Una parte rilevante di quel progetto riguardava un’area di 500 ettari che in passato – prima che con la nascita della Costa Smeralda i terreni costieri moltiplicassero il loro valore – non interessava nessuno. Uno di quei terreni davvero buoni solo per le capre (e con più fatica per le pecore) che, al momento delle divisioni dei grandi patrimoni familiari, si diceva che venissero attribuiti alle figlie femmine mentre ai maschi andavano le aree dell’entroterra, molto più fertili e molto meno impervie.

Paolo Murgia a Capo Ceraso era arrivato nel 1964, cioè quando quelle terre ancora non valevano niente. “Allora era un Far West – raccontò nel 2010 ad Alberto Pinna del Corriere della Sera Mario Murgia, il figlio – chi prima arrivava diventava padrone”. In effetti nessuno fece caso all’arrivo di quel pastore col suo gregge di cento pecore. Né si fece vivo per chiedere spiegazioni sulla sua presenza o rivendicare un canone d’affitto. Niente. Come se davvero si trattasse di una landa desolata del Nuovo Mondo.

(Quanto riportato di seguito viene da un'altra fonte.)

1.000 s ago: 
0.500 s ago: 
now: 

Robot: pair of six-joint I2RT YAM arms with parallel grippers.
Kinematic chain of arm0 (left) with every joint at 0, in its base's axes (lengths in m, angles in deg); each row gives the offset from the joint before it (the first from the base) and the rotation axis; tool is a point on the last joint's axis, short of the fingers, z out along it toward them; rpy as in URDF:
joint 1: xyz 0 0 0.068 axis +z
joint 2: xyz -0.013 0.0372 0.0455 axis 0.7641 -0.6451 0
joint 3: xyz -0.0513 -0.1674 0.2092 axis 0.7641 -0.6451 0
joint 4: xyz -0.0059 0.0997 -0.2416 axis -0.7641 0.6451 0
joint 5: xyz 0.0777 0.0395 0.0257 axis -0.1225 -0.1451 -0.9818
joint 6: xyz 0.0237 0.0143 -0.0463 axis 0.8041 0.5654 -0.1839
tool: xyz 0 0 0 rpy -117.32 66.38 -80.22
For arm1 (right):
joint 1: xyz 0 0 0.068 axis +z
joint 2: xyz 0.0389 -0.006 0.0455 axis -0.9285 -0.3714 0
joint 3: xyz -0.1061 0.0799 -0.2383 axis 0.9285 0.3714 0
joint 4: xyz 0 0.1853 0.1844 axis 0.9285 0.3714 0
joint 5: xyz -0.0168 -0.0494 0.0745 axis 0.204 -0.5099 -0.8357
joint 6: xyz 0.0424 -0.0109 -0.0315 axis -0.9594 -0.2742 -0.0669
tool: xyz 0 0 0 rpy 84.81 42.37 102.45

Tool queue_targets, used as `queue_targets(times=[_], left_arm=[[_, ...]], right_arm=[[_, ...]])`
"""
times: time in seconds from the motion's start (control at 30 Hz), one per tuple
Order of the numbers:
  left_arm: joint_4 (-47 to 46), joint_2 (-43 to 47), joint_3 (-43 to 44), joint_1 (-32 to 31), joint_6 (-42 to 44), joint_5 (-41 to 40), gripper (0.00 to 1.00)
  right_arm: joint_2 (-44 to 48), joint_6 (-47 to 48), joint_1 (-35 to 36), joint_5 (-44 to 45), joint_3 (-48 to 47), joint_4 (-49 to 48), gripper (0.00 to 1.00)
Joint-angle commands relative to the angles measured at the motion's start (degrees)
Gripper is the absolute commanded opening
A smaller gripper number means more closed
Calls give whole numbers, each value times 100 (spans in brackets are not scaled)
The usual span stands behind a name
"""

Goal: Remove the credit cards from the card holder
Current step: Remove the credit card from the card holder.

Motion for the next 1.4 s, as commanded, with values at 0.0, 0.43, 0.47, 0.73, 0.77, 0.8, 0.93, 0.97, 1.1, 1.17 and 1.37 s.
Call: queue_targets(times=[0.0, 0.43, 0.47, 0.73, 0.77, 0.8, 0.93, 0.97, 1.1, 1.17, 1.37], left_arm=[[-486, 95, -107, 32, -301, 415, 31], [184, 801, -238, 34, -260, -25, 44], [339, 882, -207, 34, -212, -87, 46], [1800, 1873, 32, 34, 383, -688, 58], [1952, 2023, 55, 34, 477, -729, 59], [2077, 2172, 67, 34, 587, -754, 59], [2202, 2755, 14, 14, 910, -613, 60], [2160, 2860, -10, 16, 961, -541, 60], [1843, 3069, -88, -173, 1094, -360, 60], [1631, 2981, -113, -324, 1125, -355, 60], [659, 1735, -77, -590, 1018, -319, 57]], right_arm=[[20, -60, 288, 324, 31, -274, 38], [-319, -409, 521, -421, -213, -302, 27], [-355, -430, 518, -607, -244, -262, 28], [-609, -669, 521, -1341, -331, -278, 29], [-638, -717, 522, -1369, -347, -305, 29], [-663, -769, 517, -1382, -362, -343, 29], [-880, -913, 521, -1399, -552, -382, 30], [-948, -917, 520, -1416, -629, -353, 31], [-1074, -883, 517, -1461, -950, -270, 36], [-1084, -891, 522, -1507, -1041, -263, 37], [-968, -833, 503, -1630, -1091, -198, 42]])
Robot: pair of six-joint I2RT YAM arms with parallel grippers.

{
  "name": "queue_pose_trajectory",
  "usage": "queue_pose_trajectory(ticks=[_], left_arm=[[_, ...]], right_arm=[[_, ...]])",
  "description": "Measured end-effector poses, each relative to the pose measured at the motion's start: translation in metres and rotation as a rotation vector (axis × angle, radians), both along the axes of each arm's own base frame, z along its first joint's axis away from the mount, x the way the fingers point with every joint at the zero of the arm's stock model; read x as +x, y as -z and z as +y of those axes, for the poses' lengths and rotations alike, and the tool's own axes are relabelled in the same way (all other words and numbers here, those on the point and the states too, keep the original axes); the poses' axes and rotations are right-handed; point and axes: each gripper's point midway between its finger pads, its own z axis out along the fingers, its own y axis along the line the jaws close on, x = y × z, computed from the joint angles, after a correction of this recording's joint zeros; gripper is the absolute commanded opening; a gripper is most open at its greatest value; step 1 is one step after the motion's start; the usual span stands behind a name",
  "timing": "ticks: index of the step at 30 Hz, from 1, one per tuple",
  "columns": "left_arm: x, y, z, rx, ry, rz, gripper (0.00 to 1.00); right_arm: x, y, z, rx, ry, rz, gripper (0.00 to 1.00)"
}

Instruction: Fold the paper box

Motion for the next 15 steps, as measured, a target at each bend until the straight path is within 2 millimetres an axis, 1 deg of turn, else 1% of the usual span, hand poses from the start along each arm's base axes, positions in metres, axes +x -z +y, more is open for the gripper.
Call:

E la cosa andò avanti per un tempo molto lungo. Quello che, in base al diritto civile, fa scattare l’usucapione.

Non si sa chi infornmò Paolo Murgia dell’esistenza  di un modo di acquisire la proprietà di un terreno attraverso il suo utilizzo ininterrotto per vent’anni, ma anche la metà a determinate condizioni. Fatto sta che quando venne a sapere che una grande società immobiliare milanese voleva trasformare il suo pascolo in una città, Murgia decise di resistere.

Resistette per anni. E quando gli fu proposto un indennizzo per liberare il terreno, chiese cifre molto rilevanti. Secondo il Corriere della Sera, un miliardo di lire. Ma poi, quando scoprì di poter rivendicare un’area ancora più vasta, portò la richiesta fino a tre milioni di euro. Di certo la sua resistenza in giudizio  (la questione, infatti, a un certo punto finì davanti al giudice civile) ebbe un ruolo determinante nel bloccare il progetto e comunque nel costringere Berlusconi a ridimensionarlo.

Ma nel 2010, pochi mesi prima di morire, il vecchio pastore cambiò atteggiamento. E fu allora che il Corriere scoprì la notizia, poi ripresa da tutti gli organi di stampa. Accettò di lasciare liberi quei terreni per 700mila euro. Curiosamente, benché la cifra fosse inferiore in modo considerevole rispetto alle richieste precedenti, se ne parlò come di una straordinaria vittoria dell’astuto pastore sardo sull’immobiliarista milanese (nello specifico sull‘Immobiliare Alta Italia, la società che acquisì i terreni). E nessuno ritenne di dover approfondire più di tanto l’altra notizia che compariva alla fine di quello stesso articolo.

Murgia conosceva Antonio Mesina, fratello di Grazianeddu. Il quale, informato della vicenda, decise di offrire la propria consulenza. Con una frase lapidaria: “Questa storia te la risolvo io”. In poco tempo l’affare si chiuse. Con una clausola: che quei terreni sarebbe stato custoditi da una “persona di fiducia” dei contraenti: lo stesso Graziano Mesina.

Adesso – secondo l’Unione sarda oggi in edicola – anche quella transazione è finita nell’inchiesta. Il dubbio è, in sostanza, che ci sia stata un’ innovazione rispetto al famoso episodio biblico: non la vittoria di Davide, ma la sostituzione di Golia.